→ **WHAT YOU HAVE TO DO**:
Please go over the material below and count each line with the string "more", giving only the total.

→ **DATASET EXTRACT**:
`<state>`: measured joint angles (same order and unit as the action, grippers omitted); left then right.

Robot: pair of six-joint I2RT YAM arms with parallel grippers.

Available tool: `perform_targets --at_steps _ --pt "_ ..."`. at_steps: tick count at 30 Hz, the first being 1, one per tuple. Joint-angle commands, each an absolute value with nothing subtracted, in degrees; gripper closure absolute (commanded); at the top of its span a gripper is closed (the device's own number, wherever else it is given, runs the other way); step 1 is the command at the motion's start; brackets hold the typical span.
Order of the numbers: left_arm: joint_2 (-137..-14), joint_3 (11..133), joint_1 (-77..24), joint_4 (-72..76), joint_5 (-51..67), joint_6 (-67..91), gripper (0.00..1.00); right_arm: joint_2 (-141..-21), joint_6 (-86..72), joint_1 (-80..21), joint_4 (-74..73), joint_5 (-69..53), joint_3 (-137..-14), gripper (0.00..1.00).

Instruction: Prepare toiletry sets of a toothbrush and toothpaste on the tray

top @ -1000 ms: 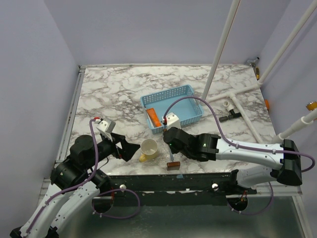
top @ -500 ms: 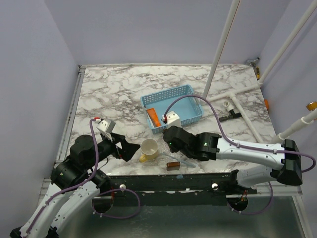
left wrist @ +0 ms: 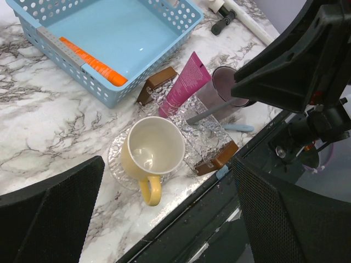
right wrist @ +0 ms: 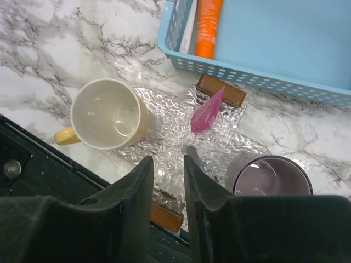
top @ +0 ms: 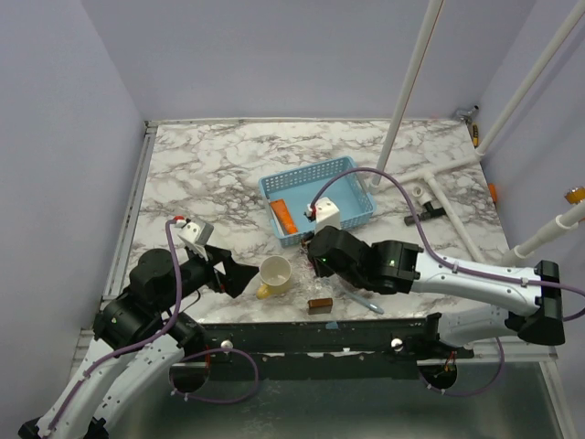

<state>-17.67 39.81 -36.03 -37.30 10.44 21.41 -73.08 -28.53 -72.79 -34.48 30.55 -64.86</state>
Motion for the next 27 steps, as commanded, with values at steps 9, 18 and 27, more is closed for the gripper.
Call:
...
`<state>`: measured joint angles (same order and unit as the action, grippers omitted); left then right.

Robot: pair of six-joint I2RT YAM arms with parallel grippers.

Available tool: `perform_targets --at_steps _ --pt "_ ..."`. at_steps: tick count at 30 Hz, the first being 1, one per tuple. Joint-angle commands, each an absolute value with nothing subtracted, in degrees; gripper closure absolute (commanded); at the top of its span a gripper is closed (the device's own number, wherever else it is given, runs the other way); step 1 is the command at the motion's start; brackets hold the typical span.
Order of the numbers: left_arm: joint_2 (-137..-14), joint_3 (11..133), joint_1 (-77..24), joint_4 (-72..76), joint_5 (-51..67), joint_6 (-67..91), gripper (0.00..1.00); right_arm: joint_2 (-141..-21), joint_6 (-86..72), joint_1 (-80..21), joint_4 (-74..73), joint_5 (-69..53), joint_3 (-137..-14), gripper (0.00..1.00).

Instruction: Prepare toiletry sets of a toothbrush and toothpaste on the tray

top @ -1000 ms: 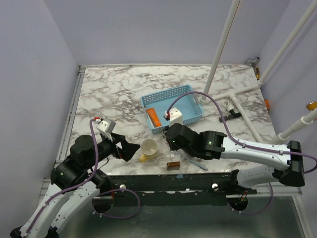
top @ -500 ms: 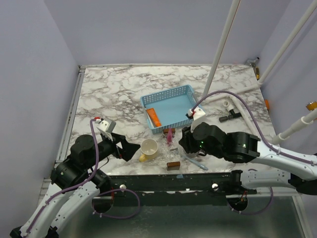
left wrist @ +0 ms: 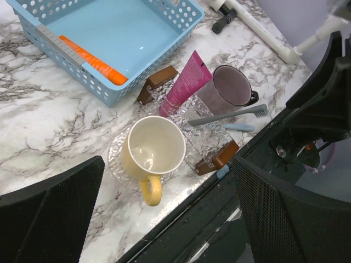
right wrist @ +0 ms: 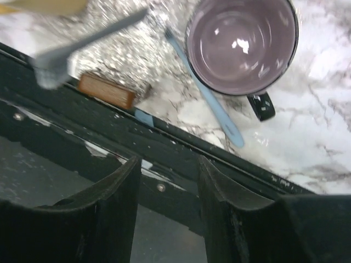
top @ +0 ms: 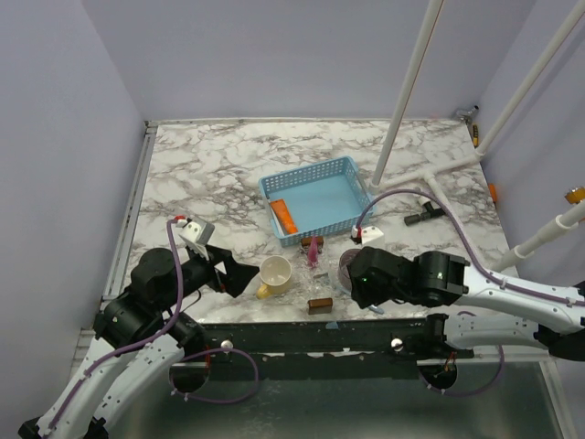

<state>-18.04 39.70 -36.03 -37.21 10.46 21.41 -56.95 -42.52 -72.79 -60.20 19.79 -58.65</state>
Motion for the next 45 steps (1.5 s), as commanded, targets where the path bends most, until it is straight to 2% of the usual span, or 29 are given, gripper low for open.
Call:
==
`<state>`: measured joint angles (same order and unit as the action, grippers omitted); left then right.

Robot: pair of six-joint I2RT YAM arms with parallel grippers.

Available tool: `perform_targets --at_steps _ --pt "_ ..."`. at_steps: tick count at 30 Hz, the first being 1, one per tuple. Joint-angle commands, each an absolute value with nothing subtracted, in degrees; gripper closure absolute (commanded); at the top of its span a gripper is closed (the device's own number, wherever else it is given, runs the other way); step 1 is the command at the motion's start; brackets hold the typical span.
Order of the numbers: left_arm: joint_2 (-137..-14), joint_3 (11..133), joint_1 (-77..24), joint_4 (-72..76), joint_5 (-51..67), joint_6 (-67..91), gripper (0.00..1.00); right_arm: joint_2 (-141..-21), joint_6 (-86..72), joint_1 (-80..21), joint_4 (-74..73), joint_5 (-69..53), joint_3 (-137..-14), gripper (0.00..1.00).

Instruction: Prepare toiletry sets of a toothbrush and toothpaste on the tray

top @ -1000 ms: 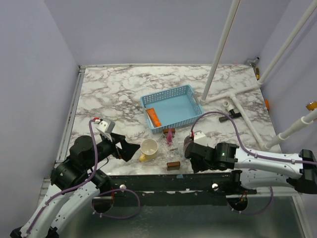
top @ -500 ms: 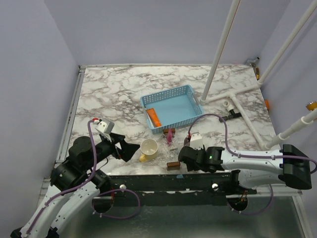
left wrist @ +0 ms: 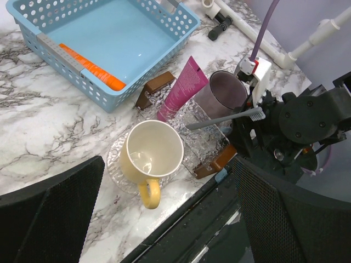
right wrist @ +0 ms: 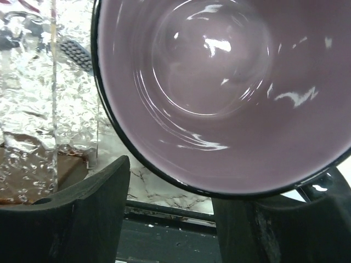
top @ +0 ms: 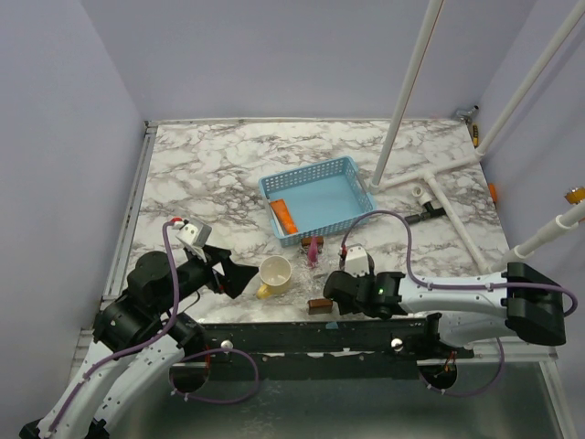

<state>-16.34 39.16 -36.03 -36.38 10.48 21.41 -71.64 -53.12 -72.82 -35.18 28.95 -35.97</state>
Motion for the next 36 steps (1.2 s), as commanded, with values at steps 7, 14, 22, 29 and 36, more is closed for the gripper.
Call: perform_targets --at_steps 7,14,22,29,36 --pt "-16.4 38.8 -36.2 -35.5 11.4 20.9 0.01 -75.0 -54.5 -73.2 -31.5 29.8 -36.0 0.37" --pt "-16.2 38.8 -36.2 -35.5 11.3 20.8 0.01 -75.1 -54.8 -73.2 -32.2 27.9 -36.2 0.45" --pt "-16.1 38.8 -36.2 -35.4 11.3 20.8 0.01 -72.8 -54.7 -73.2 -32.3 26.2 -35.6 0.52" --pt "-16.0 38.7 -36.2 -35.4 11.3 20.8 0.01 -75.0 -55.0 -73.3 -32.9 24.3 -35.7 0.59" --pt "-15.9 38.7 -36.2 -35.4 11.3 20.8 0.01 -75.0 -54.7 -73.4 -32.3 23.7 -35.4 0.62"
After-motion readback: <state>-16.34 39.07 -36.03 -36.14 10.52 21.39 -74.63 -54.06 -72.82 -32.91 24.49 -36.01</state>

→ **REPLY TO THE TASK**:
2